Öffentlicher Raum als politischer Ort

Das Schwinden öffentlicher Räume hat nicht nur zur Folge, dass man ohne Zwischenhalt durch Kairo „durchfährt“. Es bietet dem Regime auch eine bessere Kontrolle über öffentliche Demonstrationen oder Veranstaltungen. Diese sind ohne frei zugängliche öffentliche Räume kaum noch möglich. Verbringe ich meine Abende also nicht in einem Café, bin ich in meinem privaten Sport- und Freizeitclub (so wie es in Kairo üblich ist) oder zuhause. Praktisch für ein System, das in sich zusammenbrechen würde, sobald eine Vielzahl Ägypter:innen aufeinander treffen und ihren Unmut untereinander teilen würden. 

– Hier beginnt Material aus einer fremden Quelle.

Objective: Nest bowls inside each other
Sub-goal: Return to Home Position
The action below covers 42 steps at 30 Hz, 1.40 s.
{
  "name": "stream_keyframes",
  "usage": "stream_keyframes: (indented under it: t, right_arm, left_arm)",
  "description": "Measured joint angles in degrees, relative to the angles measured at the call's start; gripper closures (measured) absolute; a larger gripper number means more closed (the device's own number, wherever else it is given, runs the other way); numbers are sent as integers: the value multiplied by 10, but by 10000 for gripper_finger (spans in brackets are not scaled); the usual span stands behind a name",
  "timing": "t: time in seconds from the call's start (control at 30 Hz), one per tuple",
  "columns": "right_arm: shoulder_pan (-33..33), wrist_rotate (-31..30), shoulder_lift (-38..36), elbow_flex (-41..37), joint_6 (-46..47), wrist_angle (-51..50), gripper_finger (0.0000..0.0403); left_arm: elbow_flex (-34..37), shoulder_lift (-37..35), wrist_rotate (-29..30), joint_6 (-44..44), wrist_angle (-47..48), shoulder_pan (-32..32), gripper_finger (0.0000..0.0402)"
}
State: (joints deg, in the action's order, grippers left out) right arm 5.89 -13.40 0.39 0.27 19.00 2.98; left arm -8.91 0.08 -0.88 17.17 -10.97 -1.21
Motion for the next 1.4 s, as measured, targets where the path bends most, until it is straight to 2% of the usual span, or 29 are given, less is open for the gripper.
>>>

 Kriegspropaganda auf dem Weg nach „New Cairo“. Foto: privat.

 

Öffentliche Räume sind politisch. Sie spielen eine entscheidende Rolle für soziale Interaktionen und dienen als neutrale Orte, an denen Barrieren leichter überwunden werden können. Fehlen diese, entsteht Misstrauen und Unsicherheit: Welche politischen Positionen gibt es? Bin ich allein mit meiner Meinung? Wir verlieren das Gefühl dafür, wo wir innerhalb der Gesellschaft stehen. 

Bei meinem letzten Aufenthalt war ich kein einziges Mal spazieren. Wer weiß, wann es das nächste Mal wieder so weit ist.